Assignment: Where the line with "of the small" appears in the records below, start there and transcribe each line exactly through the last.

Data entries:
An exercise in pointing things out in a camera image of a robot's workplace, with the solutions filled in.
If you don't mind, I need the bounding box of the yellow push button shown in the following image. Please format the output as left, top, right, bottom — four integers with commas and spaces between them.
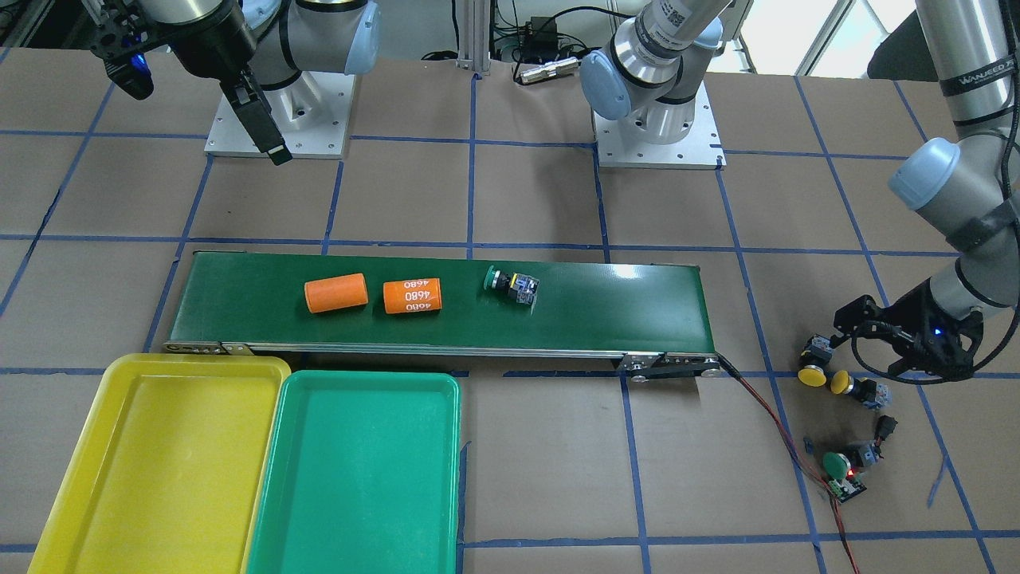
797, 334, 834, 387
828, 371, 893, 410

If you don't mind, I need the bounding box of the aluminium frame post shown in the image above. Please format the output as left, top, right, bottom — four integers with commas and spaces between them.
454, 1, 494, 77

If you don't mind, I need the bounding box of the red black power cable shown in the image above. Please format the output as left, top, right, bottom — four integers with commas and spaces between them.
713, 351, 863, 574

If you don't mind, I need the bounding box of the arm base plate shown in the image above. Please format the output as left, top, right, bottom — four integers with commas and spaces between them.
204, 72, 360, 160
591, 84, 728, 170

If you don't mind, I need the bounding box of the plain orange cylinder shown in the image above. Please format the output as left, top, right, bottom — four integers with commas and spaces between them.
304, 273, 369, 315

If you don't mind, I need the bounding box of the yellow plastic tray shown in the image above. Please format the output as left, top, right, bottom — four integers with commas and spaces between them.
29, 353, 291, 573

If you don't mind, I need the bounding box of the green conveyor belt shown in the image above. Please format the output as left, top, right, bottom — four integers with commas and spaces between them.
163, 250, 721, 380

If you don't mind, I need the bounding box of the green push button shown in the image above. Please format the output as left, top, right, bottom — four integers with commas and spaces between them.
482, 265, 539, 306

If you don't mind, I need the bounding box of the green button on circuit board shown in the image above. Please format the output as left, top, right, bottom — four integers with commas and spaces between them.
821, 441, 882, 504

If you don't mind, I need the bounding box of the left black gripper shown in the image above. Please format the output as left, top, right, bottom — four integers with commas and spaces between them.
832, 295, 984, 383

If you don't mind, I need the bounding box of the green plastic tray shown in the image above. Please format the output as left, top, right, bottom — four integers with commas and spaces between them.
245, 370, 461, 573

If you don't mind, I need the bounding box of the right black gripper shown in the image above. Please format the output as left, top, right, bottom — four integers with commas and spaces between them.
84, 1, 292, 166

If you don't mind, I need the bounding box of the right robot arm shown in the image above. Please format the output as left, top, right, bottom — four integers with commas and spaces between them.
84, 1, 383, 166

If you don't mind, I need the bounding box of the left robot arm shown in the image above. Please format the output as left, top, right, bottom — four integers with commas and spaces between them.
580, 1, 1018, 387

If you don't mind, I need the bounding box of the orange cylinder labelled 4680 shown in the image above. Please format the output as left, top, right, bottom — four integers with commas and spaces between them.
383, 277, 443, 315

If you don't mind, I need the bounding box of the small black connector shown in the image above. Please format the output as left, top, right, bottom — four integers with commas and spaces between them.
873, 415, 897, 446

Your solution:
If you don't mind, I need the bounding box of the small black connector shown in the image above. Please format the output as left, top, right, bottom — four integers with commas and spaces between them.
873, 415, 897, 446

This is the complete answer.